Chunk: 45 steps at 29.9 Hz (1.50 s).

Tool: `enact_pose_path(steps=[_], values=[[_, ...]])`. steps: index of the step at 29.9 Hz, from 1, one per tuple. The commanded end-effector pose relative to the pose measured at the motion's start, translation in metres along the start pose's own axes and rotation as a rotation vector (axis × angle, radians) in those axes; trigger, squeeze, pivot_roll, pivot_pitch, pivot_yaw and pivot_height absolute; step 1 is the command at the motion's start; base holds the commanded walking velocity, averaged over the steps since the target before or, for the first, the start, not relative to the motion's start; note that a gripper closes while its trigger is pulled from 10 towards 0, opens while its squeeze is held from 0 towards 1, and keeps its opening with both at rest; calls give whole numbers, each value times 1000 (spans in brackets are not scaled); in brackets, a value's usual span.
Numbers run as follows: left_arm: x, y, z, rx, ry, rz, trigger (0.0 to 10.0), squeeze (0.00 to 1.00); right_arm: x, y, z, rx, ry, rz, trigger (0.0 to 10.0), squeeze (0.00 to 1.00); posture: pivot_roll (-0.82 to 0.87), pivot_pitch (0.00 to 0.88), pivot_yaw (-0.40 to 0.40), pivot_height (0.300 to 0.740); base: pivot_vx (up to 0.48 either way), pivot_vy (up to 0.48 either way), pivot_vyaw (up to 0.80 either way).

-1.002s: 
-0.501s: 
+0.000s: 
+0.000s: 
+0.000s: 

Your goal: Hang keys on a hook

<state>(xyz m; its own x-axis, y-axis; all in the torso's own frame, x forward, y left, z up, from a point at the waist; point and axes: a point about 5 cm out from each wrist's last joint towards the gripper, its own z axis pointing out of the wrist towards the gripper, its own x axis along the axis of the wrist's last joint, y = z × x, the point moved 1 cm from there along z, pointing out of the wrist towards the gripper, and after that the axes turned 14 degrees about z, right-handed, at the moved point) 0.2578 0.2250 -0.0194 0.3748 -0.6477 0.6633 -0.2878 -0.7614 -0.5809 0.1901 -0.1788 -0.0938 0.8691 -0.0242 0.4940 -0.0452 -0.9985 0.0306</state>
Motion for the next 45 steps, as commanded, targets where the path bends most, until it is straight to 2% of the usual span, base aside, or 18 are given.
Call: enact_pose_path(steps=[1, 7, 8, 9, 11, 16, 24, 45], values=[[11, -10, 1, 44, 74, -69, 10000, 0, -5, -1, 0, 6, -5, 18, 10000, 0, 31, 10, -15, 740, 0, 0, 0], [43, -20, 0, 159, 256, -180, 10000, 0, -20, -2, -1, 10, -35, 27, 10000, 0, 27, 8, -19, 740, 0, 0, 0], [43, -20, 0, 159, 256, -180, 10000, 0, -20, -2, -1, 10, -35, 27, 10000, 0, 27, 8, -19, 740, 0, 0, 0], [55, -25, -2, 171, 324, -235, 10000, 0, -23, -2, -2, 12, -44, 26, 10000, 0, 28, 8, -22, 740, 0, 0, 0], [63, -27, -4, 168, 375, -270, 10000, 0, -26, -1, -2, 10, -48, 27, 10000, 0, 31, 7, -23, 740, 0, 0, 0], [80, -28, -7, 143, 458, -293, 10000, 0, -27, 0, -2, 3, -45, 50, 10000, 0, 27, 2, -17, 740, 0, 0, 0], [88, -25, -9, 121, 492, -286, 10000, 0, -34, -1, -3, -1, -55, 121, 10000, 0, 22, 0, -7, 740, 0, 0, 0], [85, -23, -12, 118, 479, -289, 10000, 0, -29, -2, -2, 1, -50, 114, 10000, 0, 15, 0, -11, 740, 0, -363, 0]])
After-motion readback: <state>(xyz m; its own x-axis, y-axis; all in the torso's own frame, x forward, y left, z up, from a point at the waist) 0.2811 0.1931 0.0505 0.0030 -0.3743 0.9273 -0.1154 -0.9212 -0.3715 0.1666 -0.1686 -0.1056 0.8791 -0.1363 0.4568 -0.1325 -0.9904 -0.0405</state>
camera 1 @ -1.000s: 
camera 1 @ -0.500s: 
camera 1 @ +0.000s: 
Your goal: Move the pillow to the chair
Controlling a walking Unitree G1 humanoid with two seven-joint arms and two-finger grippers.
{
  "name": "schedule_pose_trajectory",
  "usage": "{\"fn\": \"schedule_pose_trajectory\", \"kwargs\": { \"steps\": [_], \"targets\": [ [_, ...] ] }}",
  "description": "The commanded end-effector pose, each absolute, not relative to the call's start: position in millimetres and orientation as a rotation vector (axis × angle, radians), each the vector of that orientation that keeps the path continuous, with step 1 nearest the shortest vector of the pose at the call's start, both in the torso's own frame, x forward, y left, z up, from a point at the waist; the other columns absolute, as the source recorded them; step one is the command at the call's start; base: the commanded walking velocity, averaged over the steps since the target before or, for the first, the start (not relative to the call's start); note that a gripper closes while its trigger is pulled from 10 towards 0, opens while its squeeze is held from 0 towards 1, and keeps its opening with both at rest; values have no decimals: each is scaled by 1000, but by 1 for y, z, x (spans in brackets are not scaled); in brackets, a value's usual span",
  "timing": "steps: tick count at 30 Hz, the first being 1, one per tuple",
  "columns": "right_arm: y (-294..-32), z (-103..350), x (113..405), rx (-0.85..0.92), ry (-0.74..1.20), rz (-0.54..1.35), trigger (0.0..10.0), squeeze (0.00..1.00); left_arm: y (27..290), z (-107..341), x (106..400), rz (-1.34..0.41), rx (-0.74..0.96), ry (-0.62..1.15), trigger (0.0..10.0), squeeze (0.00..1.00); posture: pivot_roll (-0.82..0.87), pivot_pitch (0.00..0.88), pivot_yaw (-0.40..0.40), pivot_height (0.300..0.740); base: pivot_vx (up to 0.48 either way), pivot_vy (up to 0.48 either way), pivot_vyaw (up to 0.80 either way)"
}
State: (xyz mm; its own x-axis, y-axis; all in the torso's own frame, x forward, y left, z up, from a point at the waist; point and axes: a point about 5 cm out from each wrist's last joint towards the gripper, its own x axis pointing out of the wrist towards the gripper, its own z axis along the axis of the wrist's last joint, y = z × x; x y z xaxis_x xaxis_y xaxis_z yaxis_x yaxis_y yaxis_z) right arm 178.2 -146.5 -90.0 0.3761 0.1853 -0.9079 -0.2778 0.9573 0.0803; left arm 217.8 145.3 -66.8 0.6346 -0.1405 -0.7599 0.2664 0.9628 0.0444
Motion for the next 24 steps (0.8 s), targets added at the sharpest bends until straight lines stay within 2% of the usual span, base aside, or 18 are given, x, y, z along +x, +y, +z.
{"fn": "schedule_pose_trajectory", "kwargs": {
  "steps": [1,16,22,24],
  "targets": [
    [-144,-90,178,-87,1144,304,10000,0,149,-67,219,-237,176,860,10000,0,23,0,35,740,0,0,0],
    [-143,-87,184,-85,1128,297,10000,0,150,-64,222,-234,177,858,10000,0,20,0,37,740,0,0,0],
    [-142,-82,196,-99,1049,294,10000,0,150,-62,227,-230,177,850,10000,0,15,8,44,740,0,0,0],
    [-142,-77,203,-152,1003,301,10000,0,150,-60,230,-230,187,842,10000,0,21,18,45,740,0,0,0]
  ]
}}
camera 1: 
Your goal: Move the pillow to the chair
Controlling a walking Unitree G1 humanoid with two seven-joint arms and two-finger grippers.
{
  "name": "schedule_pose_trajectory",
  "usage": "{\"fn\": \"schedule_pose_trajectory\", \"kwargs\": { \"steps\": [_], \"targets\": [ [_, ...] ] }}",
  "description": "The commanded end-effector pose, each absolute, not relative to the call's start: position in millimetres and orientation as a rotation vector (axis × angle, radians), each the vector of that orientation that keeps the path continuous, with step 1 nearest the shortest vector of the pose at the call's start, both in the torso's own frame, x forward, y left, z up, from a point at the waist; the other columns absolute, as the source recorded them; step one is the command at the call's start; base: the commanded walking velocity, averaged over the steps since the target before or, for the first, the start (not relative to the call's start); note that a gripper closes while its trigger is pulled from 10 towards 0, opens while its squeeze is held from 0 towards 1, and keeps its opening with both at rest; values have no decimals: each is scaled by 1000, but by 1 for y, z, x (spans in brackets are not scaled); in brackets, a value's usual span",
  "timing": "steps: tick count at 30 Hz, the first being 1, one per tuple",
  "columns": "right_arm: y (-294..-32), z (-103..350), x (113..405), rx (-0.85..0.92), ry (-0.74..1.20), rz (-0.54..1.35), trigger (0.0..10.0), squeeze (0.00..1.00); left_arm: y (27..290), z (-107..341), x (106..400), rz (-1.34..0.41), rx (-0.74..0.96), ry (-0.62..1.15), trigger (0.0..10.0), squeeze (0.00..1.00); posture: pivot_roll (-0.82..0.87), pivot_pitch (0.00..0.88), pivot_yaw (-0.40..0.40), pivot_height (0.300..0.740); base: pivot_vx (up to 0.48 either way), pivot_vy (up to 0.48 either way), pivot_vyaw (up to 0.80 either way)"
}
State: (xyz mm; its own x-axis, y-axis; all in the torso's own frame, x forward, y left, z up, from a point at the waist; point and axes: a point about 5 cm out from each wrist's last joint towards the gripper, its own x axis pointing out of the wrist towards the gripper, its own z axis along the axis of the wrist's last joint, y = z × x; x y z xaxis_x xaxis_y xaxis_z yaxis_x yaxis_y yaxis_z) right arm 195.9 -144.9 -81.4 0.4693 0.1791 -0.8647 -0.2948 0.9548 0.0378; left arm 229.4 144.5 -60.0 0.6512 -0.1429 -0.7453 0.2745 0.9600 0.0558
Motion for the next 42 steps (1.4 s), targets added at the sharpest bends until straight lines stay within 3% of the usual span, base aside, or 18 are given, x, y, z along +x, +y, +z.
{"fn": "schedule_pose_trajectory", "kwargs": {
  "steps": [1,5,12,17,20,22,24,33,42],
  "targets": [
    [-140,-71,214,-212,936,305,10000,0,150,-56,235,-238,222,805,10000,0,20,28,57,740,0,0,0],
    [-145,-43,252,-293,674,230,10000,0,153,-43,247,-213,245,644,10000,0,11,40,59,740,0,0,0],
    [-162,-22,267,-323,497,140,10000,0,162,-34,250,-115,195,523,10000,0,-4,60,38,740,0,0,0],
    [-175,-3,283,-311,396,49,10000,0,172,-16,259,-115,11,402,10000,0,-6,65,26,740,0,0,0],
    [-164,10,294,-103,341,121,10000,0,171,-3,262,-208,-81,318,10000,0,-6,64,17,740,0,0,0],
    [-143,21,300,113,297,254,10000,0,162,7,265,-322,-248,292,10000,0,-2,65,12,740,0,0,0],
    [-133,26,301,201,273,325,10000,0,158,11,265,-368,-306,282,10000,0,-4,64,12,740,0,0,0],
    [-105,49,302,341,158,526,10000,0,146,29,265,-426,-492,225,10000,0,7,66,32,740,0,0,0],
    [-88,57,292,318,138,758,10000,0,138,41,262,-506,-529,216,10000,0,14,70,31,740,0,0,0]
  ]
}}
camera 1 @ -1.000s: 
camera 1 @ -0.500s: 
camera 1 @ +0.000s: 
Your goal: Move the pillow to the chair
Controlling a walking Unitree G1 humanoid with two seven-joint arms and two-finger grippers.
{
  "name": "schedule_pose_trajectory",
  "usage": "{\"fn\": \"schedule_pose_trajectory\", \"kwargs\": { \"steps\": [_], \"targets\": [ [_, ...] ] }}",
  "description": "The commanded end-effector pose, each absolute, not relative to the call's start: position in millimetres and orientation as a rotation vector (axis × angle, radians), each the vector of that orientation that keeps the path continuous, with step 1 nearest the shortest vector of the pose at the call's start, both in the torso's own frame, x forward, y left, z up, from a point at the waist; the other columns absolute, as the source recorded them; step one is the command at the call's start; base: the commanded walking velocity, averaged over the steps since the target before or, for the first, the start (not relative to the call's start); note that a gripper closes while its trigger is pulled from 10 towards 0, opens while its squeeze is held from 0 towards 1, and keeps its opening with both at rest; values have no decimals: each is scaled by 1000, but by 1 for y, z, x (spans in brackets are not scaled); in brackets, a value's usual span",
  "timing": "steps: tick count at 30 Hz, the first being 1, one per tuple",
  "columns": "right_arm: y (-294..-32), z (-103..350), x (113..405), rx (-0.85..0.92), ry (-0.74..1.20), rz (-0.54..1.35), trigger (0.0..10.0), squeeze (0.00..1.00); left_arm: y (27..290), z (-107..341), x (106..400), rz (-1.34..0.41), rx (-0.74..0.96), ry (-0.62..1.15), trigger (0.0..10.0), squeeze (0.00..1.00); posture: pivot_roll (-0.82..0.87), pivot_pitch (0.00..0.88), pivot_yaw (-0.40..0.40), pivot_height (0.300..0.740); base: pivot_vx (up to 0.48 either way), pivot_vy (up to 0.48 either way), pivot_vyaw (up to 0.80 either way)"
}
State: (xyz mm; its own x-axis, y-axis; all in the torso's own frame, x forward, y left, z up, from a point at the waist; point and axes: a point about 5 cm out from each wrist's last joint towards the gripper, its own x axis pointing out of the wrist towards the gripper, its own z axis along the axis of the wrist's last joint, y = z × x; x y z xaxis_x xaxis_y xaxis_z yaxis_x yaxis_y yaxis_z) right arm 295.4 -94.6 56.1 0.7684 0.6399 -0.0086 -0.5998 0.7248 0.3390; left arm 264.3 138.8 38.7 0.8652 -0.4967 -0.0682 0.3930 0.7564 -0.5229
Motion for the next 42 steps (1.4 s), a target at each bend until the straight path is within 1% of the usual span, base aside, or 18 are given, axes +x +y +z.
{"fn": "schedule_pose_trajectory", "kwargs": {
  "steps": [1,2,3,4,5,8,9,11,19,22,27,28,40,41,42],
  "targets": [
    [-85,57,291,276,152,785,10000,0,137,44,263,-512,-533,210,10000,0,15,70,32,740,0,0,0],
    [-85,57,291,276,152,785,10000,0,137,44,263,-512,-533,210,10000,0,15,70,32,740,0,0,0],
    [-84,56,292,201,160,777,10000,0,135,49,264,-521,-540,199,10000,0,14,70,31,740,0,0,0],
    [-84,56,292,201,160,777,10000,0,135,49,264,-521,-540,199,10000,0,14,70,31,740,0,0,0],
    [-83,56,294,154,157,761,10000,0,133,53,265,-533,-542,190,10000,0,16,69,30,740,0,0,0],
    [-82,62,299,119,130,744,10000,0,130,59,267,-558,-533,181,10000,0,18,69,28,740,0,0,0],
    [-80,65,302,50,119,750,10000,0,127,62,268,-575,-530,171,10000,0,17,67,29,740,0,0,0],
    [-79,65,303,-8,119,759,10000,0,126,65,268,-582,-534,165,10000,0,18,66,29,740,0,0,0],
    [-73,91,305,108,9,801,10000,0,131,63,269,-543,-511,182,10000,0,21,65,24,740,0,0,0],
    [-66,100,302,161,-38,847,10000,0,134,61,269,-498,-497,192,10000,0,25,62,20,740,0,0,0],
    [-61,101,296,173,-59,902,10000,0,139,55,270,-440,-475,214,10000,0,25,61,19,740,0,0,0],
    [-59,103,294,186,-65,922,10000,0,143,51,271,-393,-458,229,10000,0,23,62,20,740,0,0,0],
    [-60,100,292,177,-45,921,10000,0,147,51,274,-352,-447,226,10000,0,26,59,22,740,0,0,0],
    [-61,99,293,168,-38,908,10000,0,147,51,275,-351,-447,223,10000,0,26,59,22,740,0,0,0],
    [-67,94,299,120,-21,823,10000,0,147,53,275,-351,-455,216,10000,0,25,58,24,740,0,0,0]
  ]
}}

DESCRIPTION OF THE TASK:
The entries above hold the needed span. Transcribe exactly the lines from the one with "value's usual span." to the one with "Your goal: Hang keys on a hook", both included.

THE ANSWER:
Tool: `enact_pose_path(steps=[_], values=[[_, ...]])`. steps: index of the step at 29.9 Hz, from 1, one per tuple. The commanded end-effector pose relative to the pose measured at the motion's start, translation in metres along the start pose's own axes and rotation as a rotation vector (axis × angle, radians) in those axes; trigger, squeeze, pivot_roll, pivot_pitch, pivot_yaw and pivot_height absolute; step 1 is the command at the motion's start; base holds the commanded walking velocity, averaged over the steps since the target before or, for the first, the start, not relative to the motion's start; note that a gripper closes while its trigger is pulled from 10 towards 0, opens while its squeeze is held from 0 towards 1, and keeps its opening with both at rest; calls give whole numbers, each value times 1000 (spans in brackets are not scaled); in brackets, a value's usual span.
Numbers run as follows: left_arm: x, y, z, rx, ry, rz, trigger (0.0 to 10.0), squeeze (0.00 to 1.00); right_arm: x, y, z, rx, ry, rz, trigger (0.0 to 10.0), squeeze (0.00 to 1.00); posture: pivot_roll (-0.82 to 0.87), pivot_pitch (0.00 to 0.88), pivot_yaw (-0.40 to 0.40), pivot_height (0.300 to 0.740); base: pivot_vx (up to 0.48 either way), pivot_vy (up to 0.48 either way), pivot_vyaw (up to 0.80 either way).

-1.002s: 
-0.501s: 
+0.000s: 
+0.000s: 
+0.000s: 

Your goal: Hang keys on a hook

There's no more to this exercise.